Paying attention to the writing isn’t hard but it isn’t easy either. I don’t buy books so that I might learn to write better. I buy them so that I might spend time in a different world enjoying the imaginations of others. An author who makes the reading effortless lulls me into absorbing that experience rather than analysing it. (Maybe there is a simple lesson to learn right there.)

I recently completed a book that walked too close to the edge of bad. Usually keeping it’s balance fine, but sometimes wobbling on cliche and patterned dialog for noticable stretches. Given all the writing advice regarding eradicating cliche I was surprised this book made into publication.

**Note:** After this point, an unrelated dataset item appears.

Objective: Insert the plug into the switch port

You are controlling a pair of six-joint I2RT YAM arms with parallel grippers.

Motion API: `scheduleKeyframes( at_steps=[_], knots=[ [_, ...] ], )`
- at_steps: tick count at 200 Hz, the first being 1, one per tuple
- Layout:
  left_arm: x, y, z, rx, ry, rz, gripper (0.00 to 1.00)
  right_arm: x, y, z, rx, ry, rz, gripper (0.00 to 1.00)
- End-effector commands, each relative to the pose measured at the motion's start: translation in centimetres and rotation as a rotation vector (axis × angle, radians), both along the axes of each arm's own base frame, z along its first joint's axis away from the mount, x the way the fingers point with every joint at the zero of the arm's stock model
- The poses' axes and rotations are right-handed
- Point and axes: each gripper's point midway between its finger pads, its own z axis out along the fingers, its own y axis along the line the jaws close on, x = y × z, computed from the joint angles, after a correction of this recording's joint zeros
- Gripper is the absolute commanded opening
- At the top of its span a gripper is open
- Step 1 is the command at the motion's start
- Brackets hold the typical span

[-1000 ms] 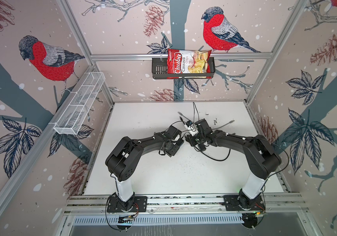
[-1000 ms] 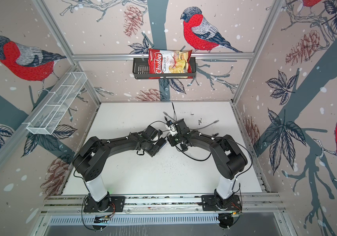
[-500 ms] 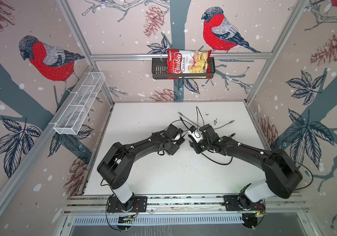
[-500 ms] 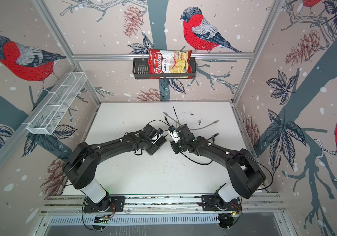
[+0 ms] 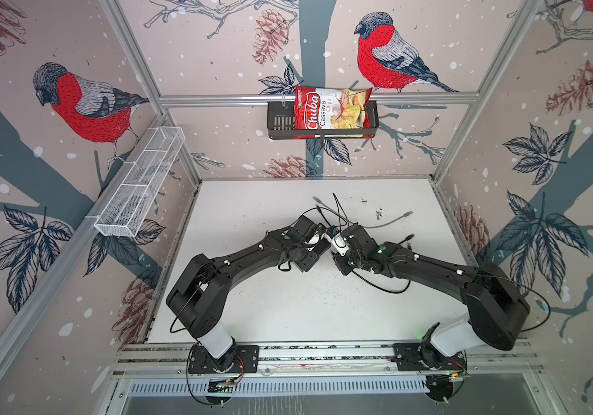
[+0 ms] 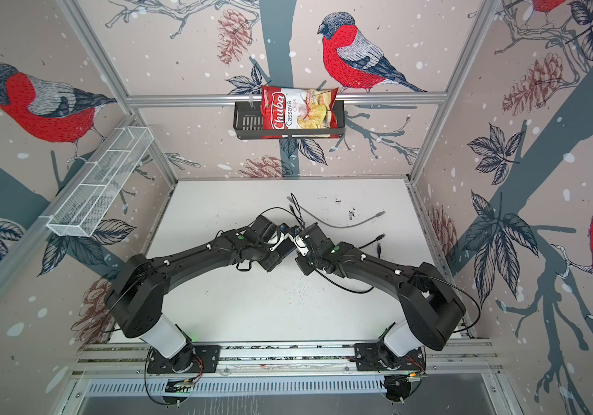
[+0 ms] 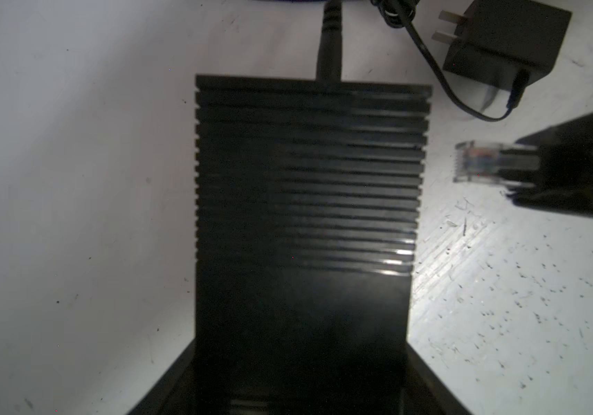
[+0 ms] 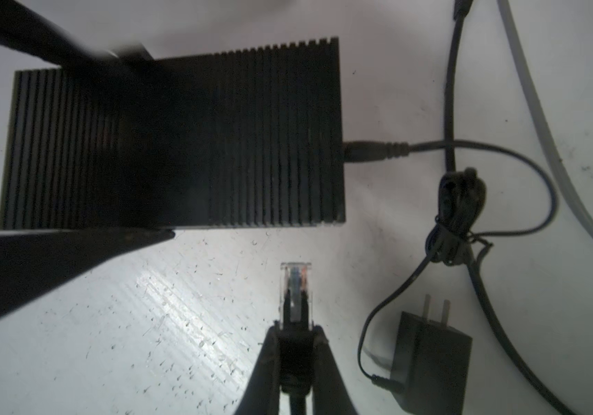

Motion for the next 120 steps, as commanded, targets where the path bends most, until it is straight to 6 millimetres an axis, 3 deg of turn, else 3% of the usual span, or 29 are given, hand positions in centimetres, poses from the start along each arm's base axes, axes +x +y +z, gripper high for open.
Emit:
scheduleKeyframes(
  at_steps=[1, 59, 120],
  knots=[
    [-0.6, -0.6, 0.4, -0.042, 0.03, -0.006, 0.05, 0.4, 0.1, 0.1, -0.023, -0.024, 0.0, 0.01],
    [-1.2, -1.1, 0.3, -0.061, 0.049, -0.025, 0.03, 0.9, 0.4, -0.4, -0.025, -0.028, -0.006, 0.02],
    [-1.8, -1.8, -0.1, -0.07, 0.068, -0.049, 0.0, 1.6, 1.5, 0.7, 0.021, -0.056, 0.011, 0.02]
  ],
)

As for the dialog, the two male leads talked so much like women I thought the twist was going to be them turning out gay.

The very last bit of book I read—only the prologue from a book I’m re-reading—teaches me that if you have a plan for your story and goals for your characters you can get them to say and do things on target for that arc. That prologue is a throw-away bit of writing that does little more than fully introduce the world, establish back story for the birth of the main character we don’t see again until she graduates high school, and outline the rules of magic. Little more than that. Such understood direction derived from characters who know what they want gives heft to the reading in a way that just flouncing imagination cannot. Character sheets for writing always have a space to fill for goals or needs. I’ve never felt any way but hokey about these sections though I’ve felt the same way about the sections for eye color and weight. I think I can see now why I should stop feeeling that way.

A Wiser Authorial Voice

Day 443

Where do the last several days of work leave me? I’ve never created this many real pieces of a story. So I’m not certain what happens next.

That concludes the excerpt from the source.